Equity Market Snapshot:
(All percentages on a weekly basis unless otherwise noted) * Major gold miners benefited from the bounce in bullion late in the week with Barrick Gold (ABX, +2.10%), Goldcorp (G, +1.60%), Newmont Mining (NMC, +4.16%), Yamana Gold (YRI, +2.73%) and Agnico-Eagle Mines (AEM, +0.41%) all pulling up from lows to close green on the TSX.
Kinross Gold (K, -1.01%) paced the laggards.
* Energy stocks were laggards again this past week as oil fell yet again.

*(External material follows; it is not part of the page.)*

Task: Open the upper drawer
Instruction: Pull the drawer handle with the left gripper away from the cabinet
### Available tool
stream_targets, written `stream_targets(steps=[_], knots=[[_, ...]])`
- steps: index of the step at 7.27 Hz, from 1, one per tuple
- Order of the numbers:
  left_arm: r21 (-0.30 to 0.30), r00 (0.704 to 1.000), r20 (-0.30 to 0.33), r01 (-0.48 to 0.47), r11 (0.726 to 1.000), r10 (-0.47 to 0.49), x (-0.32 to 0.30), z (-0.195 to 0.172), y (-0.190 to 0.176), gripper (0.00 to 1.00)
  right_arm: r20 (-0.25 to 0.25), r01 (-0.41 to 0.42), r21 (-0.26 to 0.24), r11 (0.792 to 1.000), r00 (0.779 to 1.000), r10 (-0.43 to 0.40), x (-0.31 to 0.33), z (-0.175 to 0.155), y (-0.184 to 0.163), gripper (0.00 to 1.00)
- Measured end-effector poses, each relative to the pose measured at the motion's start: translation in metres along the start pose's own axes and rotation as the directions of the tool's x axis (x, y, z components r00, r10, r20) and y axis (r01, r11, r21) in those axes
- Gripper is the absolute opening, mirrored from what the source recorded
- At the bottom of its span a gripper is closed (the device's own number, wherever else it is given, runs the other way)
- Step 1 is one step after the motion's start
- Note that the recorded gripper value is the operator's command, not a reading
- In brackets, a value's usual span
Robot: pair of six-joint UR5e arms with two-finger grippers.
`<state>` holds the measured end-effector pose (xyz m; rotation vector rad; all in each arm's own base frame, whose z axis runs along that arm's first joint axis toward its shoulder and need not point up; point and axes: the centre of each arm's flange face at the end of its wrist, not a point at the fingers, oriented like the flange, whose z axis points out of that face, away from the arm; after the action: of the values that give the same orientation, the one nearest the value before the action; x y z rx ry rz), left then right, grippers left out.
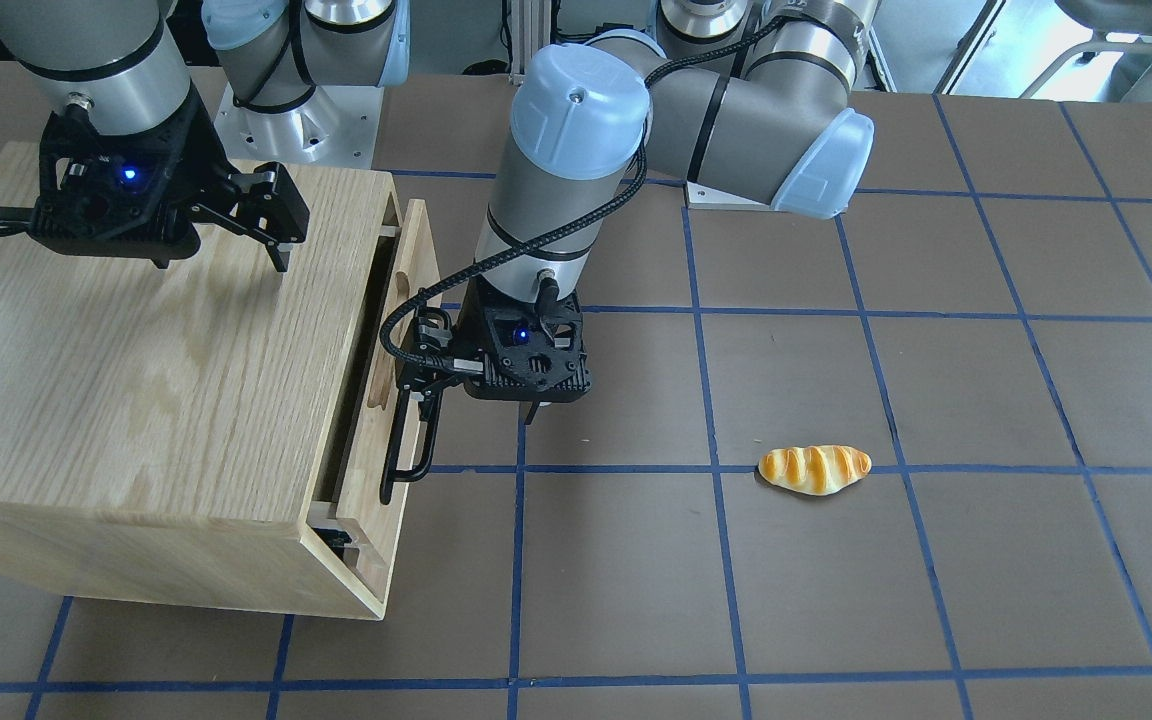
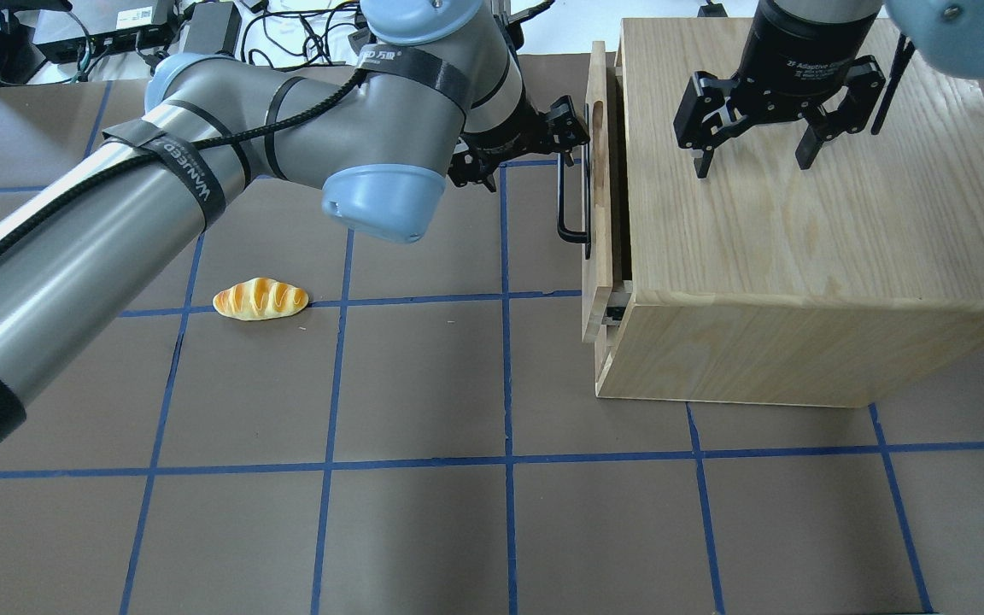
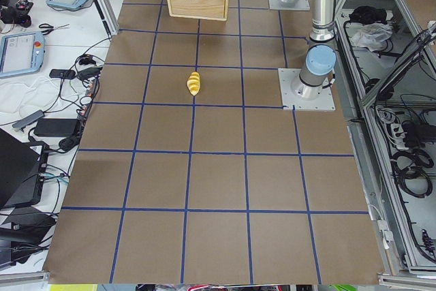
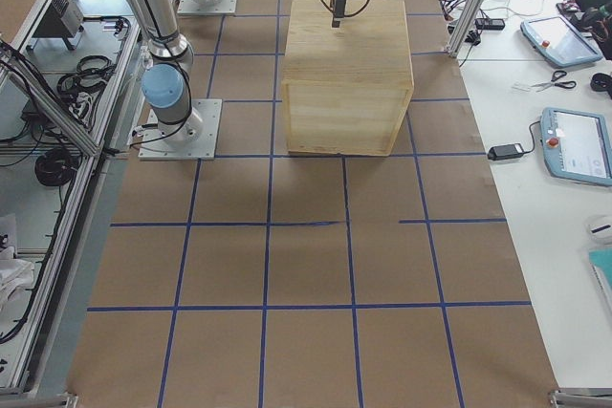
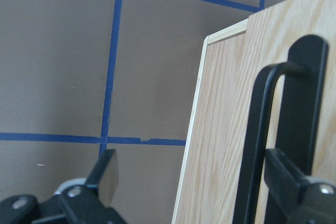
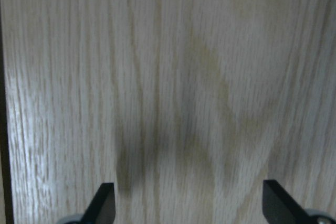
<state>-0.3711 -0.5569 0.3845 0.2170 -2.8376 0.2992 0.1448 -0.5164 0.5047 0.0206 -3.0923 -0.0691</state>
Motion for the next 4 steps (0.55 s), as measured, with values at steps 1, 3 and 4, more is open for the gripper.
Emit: stream_targets(steps=[1, 3, 4], knots=[[-0.002, 1.0, 0.003, 0.001, 1.0, -0.001, -0.0003, 0.0026, -0.0006, 1.0, 0.0, 0.001, 0.0, 1.0, 1.0, -0.001, 0.0, -0.0001, 0.0, 1.0], [-0.004, 1.0, 0.005, 0.002, 1.0, -0.002, -0.0007, 0.0049, -0.0013, 1.0, 0.0, 0.001, 0.0, 1.0, 1.0, -0.001, 0.0, 0.0, 0.0, 1.0], [-0.003, 1.0, 0.007, 0.002, 1.0, -0.002, -0.0018, 0.0056, -0.0024, 1.0, 0.0, 0.001, 0.0, 1.0, 1.0, -0.001, 0.0, -0.0001, 0.0, 1.0]])
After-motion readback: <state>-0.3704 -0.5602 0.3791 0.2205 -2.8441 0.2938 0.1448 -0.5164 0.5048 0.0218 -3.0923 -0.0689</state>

Suncor Energy (NYSE:SU, -6.41%), Canadian Natural Resources (NYSE:CNQ, -5.23%), Talisman Energy (NYSE:TLM, -9.13%), Imperial Oil (NYSE:IMO, -6.88%) and Cenovus Energy (NYSE:CVE, -6.25%) all posting significant losses.

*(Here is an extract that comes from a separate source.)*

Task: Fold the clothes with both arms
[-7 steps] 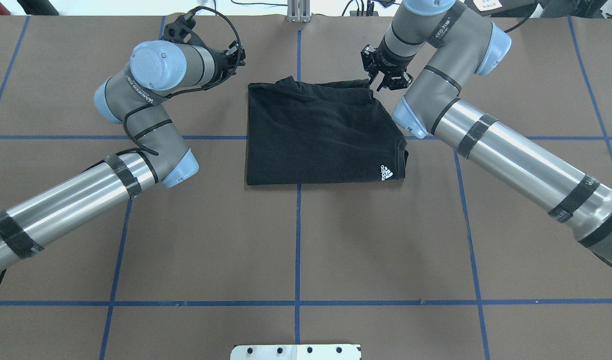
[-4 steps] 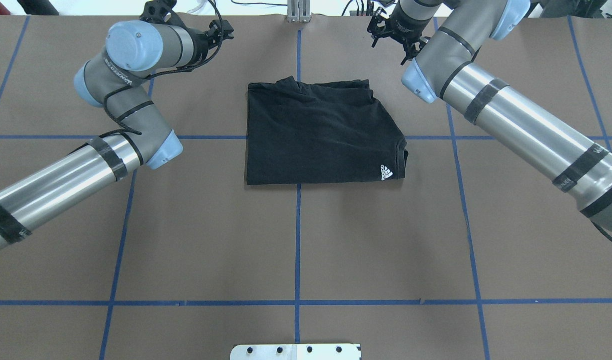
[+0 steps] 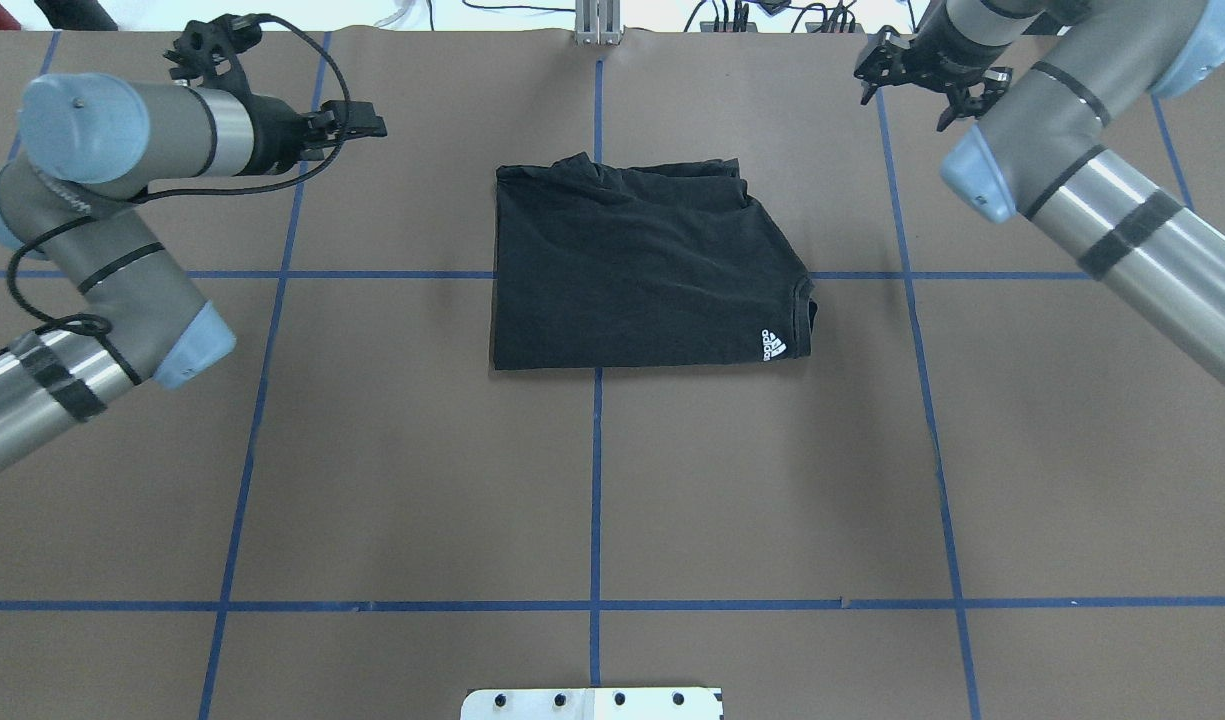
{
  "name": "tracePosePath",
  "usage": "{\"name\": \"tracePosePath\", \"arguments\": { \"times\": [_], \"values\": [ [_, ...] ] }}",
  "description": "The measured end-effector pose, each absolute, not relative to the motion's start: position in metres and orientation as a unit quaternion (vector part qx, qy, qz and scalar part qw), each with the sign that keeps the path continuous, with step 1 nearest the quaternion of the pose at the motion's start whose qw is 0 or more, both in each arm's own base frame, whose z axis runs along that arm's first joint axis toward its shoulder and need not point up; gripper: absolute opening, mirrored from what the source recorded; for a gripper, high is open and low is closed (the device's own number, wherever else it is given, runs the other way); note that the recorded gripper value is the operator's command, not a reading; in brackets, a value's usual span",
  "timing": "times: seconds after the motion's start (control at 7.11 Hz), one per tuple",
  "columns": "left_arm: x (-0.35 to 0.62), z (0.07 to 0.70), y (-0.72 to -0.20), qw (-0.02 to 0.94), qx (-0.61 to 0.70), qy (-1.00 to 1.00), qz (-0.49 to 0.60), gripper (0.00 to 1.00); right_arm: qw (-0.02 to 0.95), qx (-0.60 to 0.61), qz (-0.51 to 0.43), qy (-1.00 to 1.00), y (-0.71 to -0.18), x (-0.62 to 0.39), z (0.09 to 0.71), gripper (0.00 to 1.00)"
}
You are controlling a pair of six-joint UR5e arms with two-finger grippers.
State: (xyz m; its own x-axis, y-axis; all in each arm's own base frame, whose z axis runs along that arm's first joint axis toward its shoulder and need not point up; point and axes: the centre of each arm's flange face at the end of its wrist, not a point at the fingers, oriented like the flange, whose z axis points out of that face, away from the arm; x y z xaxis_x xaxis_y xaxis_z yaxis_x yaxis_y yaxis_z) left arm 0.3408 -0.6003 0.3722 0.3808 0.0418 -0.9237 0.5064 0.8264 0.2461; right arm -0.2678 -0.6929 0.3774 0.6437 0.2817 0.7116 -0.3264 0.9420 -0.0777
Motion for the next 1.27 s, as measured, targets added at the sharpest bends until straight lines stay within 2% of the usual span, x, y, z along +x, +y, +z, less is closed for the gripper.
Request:
{"name": "tracePosePath", "arguments": {
  "times": [0.42, 0.7, 0.98, 1.27],
  "values": [
    [0.195, 0.458, -0.532, 0.847, 0.29, 0.444, 0.025, 1.0, 0.93, 0.03, 0.062, -0.362, -0.597, -0.126, 0.446, 1.0],
    [0.094, 0.507, -0.494, 0.877, 0.266, 0.383, 0.119, 1.0, 0.931, 0.009, 0.018, -0.365, -0.522, -0.05, 0.49, 1.0],
    [0.001, 0.554, -0.452, 0.885, 0.228, 0.384, 0.134, 1.0, 0.932, -0.005, -0.017, -0.361, -0.459, 0.003, 0.541, 1.0],
    [-0.032, 0.565, -0.418, 0.882, 0.214, 0.401, 0.121, 1.0, 0.931, -0.012, -0.045, -0.361, -0.432, 0.018, 0.57, 1.0]
  ]
}}
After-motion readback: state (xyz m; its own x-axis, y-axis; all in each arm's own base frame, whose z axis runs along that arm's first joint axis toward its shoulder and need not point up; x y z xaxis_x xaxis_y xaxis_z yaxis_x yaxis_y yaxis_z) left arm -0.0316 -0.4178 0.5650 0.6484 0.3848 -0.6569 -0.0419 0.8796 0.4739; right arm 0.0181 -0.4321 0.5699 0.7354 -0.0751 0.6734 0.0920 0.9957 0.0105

* Sentiment remained sour for banks in the wake of the $2 billion trading blunder, which now may be as high as $5 billion reported the prior week by JPMorgan Chase & Co. (NYSE: JPM, -9.39%) which lead to the resignation of execs this week, including Chief Investment Officer Ina Drew, the woman who oversaw the unit responsible for the debacle.
To that end, Fitch also lowered its rating on JPM, voicing concerns of “lack of liquidity.” The SEC and FBI have opened investigations of the company related to the matter. It came out Friday that JPM holds $100 billion in risky bonds, a situation that is far to similar to conditions before the financial fall-out in 2008. Shares of JPM have lost about 25% in three weeks.

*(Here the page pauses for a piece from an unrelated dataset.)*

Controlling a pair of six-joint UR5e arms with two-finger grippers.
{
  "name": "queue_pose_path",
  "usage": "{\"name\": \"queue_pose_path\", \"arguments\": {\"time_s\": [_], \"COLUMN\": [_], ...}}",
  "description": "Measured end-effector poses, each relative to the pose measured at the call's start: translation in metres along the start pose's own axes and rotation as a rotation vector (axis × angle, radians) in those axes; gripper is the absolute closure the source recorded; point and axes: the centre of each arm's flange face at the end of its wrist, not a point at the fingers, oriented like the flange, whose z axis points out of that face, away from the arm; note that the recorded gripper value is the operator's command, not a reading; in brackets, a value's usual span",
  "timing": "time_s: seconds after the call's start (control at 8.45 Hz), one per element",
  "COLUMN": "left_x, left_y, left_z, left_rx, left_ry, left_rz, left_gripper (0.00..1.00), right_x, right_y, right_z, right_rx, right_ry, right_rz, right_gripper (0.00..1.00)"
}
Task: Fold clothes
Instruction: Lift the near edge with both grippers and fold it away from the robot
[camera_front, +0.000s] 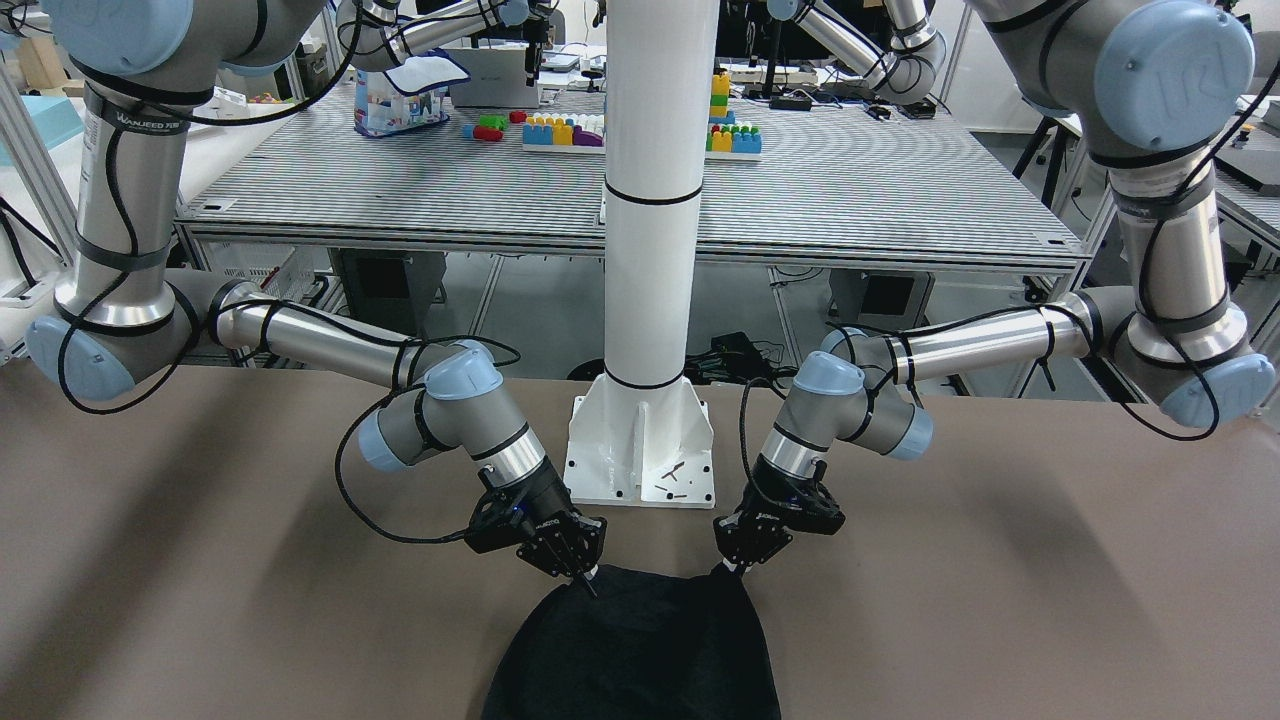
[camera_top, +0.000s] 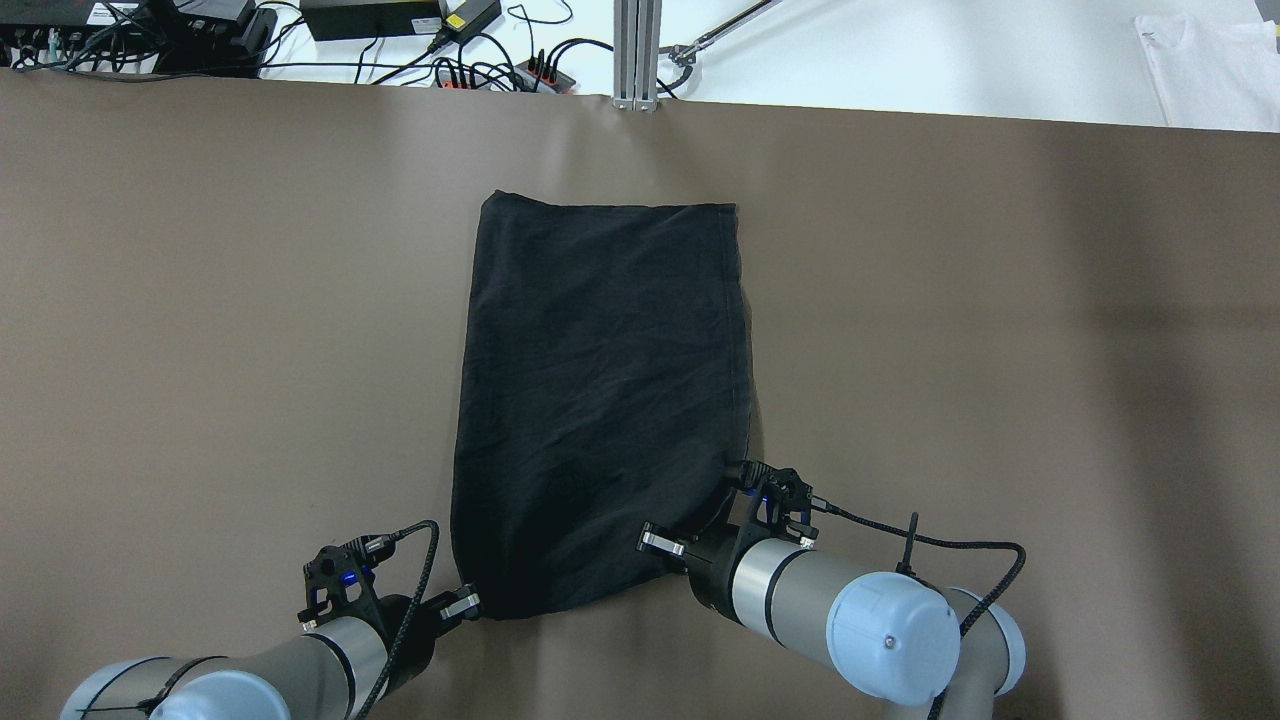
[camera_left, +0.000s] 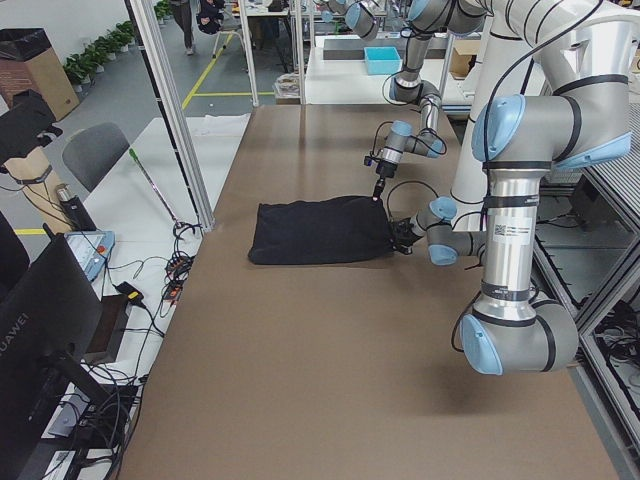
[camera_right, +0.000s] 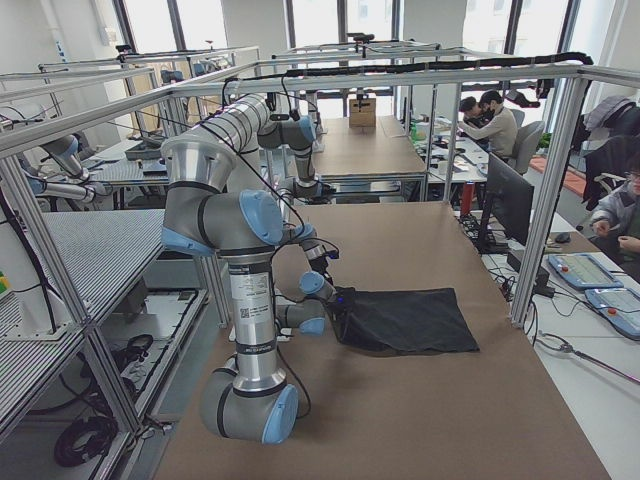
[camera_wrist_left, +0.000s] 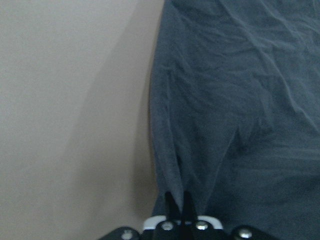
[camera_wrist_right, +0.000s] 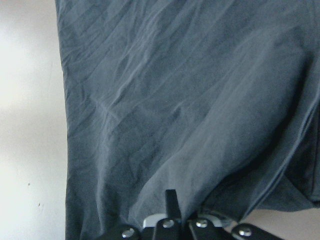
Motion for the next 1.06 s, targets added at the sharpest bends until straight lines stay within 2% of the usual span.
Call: {"name": "queue_pose_path", "arguments": {"time_s": [0.24, 0.59, 0.83, 1.06], "left_x": [0.011, 0.051, 0.073, 0.078], "left_y": [-0.004, -0.016, -0.023, -0.027], "left_z": [-0.014, -0.077, -0.12, -0.135], "left_rx": [-0.003, -0.054, -0.084, -0.09], "left_ry": [0.021, 0.063, 0.097, 0.112], "left_rz": [-0.008, -0.015, -0.008, 0.019], "left_gripper": [1.0, 1.0, 1.0, 1.0], "right_x": [0.0, -0.002, -0.009, -0.008], "right_y": [-0.001, 0.01, 0.038, 0.054], "right_z": [-0.013, -0.054, -0.075, -0.083], "right_rx": [-0.018, -0.136, -0.206, -0.226], "right_ry": [-0.01, -0.038, -0.07, -0.074], "right_rz": [0.002, 0.002, 0.006, 0.009], "right_gripper": [1.0, 1.0, 1.0, 1.0]}}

* Caught in the jet wash of global concerns and the JPM fiasco.
Majors Goldman Sachs Group (NYSE:GS, -6.50%), Bank of America (NYSE:BAC, -7.02%) and Citigroup (NYSE:C, -11.38%) posted losses on the week.
* On the Canadian banking front, The Bank of Nova Scotia (TSX:BNS, -3.60%), Toronto-Dominion Bank (TSX:TD, -4.43%), Royal Bank of Canada (RY, -4.26%) and Bank of Montreal (BMO, -2.57%) all drifted lower with the U.S. peers.
* “Facebook Friday” finally arrived with the much-anticipated Initial Public Offering of Facebook finally arriving with pricing coming in on Thursday at $38 per share (the top end of its expected pricing), making it the largest internet IPO ever. Things didn`t start well with a glitch leading to a delay to the commencement of trading and didn`t end much better after all the hype. An initial spike to $45 was followed by a slide back to close the first day only 23 cents higher than it began on massive volume of 580.2 million shares traded.
* Other social media stocks fell on the day and were mixed for the week, including Groupon (NASDAQ:GRPN, +16.97%), LinkedIn (NYSE: LNKD, -7.66%) and Zynga (NASDAQ:ZNGA, -4.28%). Daily deals site Groupon shares rose for the week after on Monday it reported narrowing losses and better-than-expected sales.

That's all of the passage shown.